А Павел, мотаясь всем телом, кивал головой, и что-то переливалось, булькало в горле.
Вернулась Труда, неся старенький жакет свой на вате.
– А ну, пошюбуйте, балысня?
Хороша, нечего сказать, примерка. Хрупкая, тоненькая Забугина вся утонула в этой необъятной кофте.

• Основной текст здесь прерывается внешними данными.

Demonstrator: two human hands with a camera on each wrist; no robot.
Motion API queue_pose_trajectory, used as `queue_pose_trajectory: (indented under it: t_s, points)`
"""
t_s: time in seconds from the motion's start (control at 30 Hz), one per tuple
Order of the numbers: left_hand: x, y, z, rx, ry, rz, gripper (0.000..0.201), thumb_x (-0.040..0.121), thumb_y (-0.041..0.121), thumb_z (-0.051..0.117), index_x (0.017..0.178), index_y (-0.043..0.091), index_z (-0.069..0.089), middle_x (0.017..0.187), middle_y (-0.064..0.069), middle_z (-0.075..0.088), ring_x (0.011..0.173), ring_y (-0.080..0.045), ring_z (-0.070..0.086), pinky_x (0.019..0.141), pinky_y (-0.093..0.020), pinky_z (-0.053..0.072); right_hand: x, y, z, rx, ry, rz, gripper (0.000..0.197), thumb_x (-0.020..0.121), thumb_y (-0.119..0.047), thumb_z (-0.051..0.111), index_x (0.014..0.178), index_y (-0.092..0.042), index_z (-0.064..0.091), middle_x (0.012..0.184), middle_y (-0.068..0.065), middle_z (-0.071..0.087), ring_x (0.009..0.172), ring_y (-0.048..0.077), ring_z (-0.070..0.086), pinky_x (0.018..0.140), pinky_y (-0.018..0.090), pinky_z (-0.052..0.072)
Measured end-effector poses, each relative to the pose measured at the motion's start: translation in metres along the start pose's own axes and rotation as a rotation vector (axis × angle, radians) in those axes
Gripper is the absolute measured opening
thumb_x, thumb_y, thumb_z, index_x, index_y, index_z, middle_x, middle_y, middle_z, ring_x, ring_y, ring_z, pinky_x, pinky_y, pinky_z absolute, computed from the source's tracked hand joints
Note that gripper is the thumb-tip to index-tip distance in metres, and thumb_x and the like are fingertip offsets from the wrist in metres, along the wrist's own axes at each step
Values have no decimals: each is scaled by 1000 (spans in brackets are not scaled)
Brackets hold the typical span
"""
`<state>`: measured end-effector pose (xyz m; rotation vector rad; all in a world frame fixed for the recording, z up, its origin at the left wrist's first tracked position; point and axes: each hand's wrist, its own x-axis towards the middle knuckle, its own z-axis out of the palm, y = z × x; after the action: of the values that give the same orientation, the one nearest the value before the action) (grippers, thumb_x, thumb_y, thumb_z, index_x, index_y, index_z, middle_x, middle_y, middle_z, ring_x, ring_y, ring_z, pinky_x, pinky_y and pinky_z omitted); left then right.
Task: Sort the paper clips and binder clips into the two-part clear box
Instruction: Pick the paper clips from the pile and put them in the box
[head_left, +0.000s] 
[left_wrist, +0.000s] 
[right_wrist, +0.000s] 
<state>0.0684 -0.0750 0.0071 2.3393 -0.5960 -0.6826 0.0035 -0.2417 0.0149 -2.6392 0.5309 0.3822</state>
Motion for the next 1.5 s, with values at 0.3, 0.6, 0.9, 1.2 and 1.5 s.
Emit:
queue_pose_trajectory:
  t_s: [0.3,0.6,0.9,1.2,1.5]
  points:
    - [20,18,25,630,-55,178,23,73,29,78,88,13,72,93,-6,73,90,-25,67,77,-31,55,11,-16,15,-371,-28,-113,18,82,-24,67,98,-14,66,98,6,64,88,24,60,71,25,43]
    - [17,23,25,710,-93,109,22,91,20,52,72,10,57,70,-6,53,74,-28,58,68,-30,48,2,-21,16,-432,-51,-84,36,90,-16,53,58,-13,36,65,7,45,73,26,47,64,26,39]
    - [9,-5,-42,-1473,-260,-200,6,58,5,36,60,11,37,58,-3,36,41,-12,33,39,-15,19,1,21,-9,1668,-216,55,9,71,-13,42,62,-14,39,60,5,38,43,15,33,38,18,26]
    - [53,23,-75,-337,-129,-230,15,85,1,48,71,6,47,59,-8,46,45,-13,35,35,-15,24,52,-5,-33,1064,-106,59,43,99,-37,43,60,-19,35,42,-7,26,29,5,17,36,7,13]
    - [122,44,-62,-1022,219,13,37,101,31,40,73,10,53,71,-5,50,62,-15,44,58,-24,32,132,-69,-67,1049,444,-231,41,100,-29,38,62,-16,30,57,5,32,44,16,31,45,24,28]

– Холосо! – поощрила Труда.
Затем начался между нею и Павлом оживленный разговор, казавшийся Вере китайской грамотой. Труда объяснялась мимикой, и дурачок понимал ее с полуслова, вернее, с полужеста мелькавших быстро-быстро пальцев. И когда все наставления были даны, Труда сервировала чай, последний – как хотелось думать – чай в этом каземате. От волнения беглянка не могла ни пить, ни есть. Зато Павел обжигался на славу горячим чаем, сокрушая волчьими зубами своими громадные куски сахару.